How I Moved Real-Time Out of Django (and Made Everything Simpler)

Your users want live updates: an order flips to paid, a notification pops, a dashboard number ticks up without a refresh. The obvious answer in Django is Channels. I reached for it first too. But as our scale grew, the costs of keeping connections in-process pushed me to rethink the architecture. I let Django stop handling WebSockets entirely, and almost everything got simpler. Here's the pattern that replaced it.

The Problem

Django is a request/response framework. It processes a request, returns a response, and moves on. Real-time notifications — a dashboard ticking up, an order status flipping live — need a server that holds a connection open for every connected client. That is a fundamentally different job.

The standard answer in the Django ecosystem is Channels. It moves you to ASGI, gives you consumers, and works well, especially when your real-time needs are deep and bidirectional.

Ours weren't. We needed server→client push: notify a user when an order completed, or when a payment landed. The connections were mostly idle. Channels gave us that, but it came with costs that started hurting at scale.

The concrete problem was this: every open WebSocket connection consumed memory and a small slice of CPU time on our app servers. A thousand connected dashboards was fine. Ten thousand, across dozens of tenants, each holding a persistent socket. Suddenly, our workers were doing two very different jobs at once. Serving fast API responses and babysitting long-lived, mostly-quiet connections. Both suffered.

What made it brittle was the reconnect storm. Deploy a new build, restart a server, or hit a brief network partition, and every connected client disconnects and immediately reconnects. All at once.
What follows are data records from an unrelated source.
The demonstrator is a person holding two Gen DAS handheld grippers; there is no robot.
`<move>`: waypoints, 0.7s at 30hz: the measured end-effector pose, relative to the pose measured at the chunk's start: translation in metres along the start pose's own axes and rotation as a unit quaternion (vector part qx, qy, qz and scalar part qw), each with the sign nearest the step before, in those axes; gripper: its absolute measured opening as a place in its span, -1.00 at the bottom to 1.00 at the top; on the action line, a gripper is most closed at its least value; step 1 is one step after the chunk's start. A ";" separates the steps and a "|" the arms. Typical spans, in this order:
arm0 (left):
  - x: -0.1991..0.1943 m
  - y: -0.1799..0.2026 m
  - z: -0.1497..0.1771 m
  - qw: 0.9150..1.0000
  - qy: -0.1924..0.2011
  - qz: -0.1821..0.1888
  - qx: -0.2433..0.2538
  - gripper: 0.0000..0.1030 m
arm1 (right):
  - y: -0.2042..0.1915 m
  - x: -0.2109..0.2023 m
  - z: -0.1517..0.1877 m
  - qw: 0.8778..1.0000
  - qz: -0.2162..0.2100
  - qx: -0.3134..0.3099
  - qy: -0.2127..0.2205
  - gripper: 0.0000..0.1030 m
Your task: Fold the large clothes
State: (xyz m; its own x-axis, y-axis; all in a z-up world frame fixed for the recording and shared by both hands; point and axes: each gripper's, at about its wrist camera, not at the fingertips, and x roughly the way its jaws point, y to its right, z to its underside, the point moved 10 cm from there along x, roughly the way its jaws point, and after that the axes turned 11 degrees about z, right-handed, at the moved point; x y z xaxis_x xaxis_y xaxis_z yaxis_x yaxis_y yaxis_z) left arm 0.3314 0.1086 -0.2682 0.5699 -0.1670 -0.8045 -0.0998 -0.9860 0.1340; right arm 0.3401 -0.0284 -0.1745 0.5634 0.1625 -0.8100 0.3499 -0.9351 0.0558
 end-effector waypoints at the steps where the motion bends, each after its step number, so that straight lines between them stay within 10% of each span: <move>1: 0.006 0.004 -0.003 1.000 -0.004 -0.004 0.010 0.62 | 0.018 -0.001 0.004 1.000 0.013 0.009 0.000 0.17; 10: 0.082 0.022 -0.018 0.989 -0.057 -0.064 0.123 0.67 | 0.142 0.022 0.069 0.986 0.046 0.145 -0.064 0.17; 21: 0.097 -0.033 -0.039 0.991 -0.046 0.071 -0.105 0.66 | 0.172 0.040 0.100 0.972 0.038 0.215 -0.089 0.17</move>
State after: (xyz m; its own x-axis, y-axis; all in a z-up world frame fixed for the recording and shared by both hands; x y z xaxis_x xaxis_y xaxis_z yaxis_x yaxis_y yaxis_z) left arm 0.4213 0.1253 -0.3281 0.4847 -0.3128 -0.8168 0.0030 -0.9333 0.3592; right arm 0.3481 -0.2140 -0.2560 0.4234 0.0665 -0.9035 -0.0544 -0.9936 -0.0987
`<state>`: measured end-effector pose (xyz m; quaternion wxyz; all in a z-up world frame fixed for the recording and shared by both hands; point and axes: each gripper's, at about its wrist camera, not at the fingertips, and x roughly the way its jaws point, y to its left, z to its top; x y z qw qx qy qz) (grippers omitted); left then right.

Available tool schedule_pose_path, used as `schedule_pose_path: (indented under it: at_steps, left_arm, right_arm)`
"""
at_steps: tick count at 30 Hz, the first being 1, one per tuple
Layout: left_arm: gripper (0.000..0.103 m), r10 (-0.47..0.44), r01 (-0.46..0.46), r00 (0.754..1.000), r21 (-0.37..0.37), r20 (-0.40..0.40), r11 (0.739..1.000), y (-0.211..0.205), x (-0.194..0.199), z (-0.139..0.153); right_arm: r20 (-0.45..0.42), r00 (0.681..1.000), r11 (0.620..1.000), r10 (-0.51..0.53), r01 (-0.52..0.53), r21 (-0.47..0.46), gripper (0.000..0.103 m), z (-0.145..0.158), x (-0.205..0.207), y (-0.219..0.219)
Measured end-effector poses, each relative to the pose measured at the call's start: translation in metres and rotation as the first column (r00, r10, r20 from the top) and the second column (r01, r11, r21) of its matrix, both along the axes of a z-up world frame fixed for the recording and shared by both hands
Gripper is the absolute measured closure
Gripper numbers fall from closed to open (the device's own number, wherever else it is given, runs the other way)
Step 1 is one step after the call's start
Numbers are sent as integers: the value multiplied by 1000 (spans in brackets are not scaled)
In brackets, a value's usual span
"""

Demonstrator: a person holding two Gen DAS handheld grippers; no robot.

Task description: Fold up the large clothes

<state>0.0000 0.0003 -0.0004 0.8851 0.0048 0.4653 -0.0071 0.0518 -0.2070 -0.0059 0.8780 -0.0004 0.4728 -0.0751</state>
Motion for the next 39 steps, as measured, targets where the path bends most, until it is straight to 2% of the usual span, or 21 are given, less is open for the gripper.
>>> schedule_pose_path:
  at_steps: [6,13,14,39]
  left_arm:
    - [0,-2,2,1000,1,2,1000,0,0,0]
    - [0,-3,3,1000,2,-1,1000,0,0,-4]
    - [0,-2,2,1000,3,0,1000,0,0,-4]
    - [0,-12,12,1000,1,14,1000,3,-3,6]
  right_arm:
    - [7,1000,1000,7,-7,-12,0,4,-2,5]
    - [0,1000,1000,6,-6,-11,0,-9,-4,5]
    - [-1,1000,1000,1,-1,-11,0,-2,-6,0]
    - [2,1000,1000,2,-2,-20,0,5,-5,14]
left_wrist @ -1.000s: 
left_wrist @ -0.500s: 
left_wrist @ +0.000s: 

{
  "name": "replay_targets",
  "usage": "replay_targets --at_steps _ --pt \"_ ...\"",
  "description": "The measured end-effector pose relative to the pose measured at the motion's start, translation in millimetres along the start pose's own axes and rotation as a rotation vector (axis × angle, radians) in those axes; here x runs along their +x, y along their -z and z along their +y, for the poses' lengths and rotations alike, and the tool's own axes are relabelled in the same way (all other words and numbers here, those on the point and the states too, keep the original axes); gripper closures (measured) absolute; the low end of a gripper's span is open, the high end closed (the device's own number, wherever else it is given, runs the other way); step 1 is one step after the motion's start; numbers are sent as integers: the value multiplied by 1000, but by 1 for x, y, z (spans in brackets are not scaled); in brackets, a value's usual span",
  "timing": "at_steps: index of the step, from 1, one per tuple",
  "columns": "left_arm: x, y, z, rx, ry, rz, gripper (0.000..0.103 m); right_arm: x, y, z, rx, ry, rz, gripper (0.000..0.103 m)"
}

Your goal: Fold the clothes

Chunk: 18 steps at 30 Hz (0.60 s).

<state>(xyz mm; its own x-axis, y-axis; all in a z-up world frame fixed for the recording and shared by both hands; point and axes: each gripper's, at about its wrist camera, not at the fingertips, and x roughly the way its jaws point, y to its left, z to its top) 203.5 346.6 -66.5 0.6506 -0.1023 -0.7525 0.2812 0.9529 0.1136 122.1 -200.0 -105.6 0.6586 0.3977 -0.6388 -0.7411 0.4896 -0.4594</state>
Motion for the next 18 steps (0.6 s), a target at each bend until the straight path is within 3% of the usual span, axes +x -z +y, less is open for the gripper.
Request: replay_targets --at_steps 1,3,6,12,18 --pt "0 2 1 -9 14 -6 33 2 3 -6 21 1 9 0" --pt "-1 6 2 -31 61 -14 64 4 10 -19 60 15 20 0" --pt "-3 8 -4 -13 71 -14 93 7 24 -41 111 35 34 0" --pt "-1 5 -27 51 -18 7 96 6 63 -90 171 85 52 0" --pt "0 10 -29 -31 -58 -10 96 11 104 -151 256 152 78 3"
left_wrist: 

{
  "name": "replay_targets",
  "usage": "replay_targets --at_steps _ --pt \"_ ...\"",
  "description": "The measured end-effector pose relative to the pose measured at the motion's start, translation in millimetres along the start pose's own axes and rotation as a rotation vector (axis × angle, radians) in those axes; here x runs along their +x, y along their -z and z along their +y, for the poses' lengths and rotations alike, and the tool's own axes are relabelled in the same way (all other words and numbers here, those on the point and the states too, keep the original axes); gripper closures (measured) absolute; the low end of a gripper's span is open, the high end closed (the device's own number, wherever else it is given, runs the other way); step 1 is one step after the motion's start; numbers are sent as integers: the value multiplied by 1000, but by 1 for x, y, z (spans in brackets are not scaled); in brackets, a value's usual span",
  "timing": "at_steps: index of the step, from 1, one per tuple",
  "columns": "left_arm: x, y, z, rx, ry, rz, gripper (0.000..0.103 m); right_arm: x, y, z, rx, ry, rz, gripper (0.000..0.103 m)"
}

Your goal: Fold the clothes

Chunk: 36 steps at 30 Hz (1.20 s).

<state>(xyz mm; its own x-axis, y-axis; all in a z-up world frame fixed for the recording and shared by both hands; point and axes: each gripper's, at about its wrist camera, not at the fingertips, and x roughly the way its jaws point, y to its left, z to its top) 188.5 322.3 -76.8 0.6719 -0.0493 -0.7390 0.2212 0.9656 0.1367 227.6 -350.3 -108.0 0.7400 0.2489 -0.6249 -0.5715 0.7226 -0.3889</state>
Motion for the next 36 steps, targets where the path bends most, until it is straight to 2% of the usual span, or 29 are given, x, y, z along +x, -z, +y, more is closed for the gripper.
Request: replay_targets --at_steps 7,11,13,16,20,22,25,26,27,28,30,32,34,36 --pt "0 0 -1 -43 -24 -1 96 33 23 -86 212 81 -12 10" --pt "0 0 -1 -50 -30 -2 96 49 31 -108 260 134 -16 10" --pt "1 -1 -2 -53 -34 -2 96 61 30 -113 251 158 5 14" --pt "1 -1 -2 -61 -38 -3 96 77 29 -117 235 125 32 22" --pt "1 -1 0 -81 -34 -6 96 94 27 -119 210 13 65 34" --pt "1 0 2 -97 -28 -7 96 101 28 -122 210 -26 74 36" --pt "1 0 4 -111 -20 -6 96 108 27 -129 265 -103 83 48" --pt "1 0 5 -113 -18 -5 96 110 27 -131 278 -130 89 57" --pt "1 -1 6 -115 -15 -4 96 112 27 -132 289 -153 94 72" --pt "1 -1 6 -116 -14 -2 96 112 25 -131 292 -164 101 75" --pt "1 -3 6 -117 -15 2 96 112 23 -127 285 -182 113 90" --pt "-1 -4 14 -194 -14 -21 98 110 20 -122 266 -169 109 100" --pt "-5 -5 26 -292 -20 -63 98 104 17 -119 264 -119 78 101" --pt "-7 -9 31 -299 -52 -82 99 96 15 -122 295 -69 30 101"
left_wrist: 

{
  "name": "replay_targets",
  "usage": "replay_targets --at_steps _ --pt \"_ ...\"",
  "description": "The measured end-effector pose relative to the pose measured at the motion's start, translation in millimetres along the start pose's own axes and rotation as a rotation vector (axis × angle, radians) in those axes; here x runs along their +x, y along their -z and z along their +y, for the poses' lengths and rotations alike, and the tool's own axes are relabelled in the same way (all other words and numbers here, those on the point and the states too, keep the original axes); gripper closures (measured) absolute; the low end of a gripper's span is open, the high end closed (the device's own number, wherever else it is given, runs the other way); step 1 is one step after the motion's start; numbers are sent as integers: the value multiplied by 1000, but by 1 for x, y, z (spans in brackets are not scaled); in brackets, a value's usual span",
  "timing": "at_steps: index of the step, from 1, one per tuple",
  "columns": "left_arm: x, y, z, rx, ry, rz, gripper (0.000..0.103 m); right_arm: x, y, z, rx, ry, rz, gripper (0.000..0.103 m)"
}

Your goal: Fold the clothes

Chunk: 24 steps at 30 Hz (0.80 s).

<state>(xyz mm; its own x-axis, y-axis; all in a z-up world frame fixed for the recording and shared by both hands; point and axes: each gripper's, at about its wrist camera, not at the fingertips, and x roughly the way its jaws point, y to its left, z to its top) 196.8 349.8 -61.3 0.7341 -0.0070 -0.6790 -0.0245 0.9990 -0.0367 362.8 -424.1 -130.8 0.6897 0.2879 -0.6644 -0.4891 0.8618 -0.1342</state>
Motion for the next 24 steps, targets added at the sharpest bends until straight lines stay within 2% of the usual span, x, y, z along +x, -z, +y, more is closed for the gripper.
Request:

That thundering herd of TLS handshakes, authentication, and subscription requests would spike CPU to 100% on every app server as it tried to spin up thousands of ASGI consumer instances simultaneously, occasionally knocking them over entirely before the retry backoff kicked in.

There's also the smaller but telling friction of auth. Authenticating the WebSocket handshake means reaching your existing auth (DRF/JWT) from inside an ASGI scope. I ended up writing middleware that reconstructed a DRF Request out of the raw scope just to reuse the auth I already had. It worked, but it was a sign: I was bending the framework to do something it wasn't built for.

The turning point was asking: why is my web framework in the business of holding connections at all?

For a fire-and-forget server→client push, it shouldn't be. There are servers built specifically to hold millions of open connections and do nothing else. The only two things your backend needs to do are say who's allowed to listen, and publish events.

The Solution

Put a dedicated pub/sub gateway in front of your app. I used Centrifugo, a standalone real-time server. Clients connect to it, not to Django. Django goes back to being a plain, boring WSGI/sync app and plays two small roles:

Issue a short-lived connection token that embeds which channels this user may subscribe to.
Publish events to the gateway over its HTTP API.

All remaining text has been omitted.